*** Block opens ***
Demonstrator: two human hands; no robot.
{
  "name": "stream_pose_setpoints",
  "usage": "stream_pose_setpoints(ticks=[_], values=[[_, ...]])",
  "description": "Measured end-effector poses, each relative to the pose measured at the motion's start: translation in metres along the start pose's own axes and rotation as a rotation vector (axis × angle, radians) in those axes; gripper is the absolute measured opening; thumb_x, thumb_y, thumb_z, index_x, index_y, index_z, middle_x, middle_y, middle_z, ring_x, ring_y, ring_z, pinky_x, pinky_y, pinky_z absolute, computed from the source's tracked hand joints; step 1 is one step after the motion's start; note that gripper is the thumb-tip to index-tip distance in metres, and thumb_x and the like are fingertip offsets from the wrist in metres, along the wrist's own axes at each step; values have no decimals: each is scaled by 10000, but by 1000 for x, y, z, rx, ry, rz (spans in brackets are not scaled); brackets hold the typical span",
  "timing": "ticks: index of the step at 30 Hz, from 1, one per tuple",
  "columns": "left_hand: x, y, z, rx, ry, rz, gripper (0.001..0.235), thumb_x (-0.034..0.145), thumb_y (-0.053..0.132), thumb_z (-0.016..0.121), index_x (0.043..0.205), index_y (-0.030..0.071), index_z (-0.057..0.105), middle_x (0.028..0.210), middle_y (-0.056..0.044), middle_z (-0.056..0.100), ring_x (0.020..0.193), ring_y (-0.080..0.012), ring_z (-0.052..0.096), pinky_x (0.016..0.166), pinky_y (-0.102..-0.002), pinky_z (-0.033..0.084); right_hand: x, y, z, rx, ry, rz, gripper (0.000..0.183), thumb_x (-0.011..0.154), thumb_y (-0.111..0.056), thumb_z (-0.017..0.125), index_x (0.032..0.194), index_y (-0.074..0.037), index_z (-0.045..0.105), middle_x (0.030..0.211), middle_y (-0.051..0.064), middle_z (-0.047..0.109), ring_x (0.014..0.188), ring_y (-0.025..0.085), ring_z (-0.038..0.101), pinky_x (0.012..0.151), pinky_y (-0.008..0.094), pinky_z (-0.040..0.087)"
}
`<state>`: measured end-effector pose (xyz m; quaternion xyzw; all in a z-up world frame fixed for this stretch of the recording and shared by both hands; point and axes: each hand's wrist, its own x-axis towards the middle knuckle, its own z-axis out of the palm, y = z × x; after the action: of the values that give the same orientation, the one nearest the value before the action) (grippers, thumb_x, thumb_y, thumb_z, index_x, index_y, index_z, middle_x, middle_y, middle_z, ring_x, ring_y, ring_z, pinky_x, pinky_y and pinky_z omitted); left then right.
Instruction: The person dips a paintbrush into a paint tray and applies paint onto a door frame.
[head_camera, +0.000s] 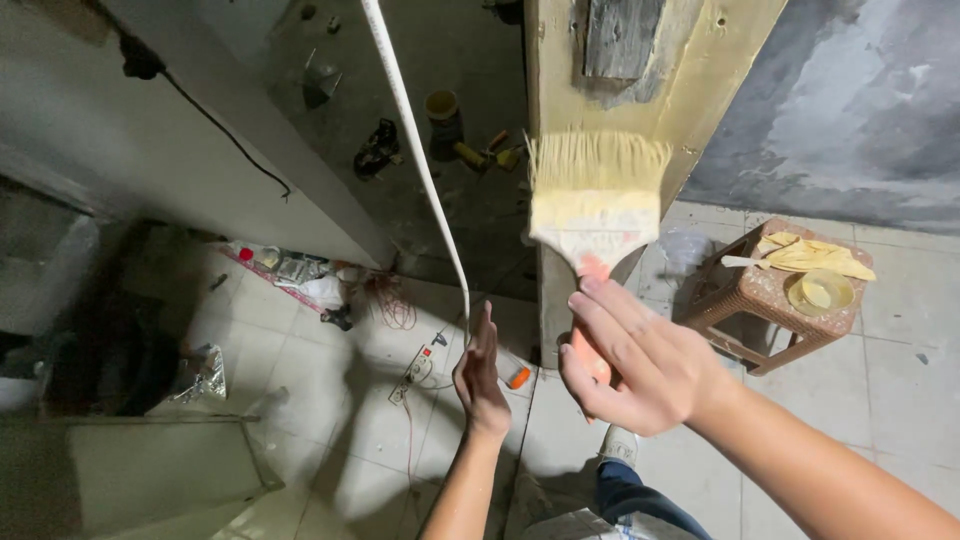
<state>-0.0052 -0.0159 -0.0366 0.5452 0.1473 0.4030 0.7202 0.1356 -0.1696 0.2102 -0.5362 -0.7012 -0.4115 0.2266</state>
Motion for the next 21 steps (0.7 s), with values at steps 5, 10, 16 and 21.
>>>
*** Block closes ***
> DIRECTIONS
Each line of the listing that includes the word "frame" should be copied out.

> WRITTEN RESPONSE
`<state>`: measured end-effector pose (xyz m; quaternion xyzw; all in a z-up world frame fixed for this stretch of the recording and shared by both hands; point and axes: each hand's wrist, its own x-axis towards the middle knuckle, its own z-axis out of the palm, y = z × x; after the action: of the values that give the same orientation, the one nearest the value before the action) (grippers, thumb_x, thumb_y, thumb_z, index_x, index_y, index_z, middle_x, middle_y, middle_z, ring_x, ring_y, ring_z, pinky_x, pinky_y and pinky_z omitted); left then right.
Instruction: The person dips a paintbrush into a paint tray and applies paint onto a door frame.

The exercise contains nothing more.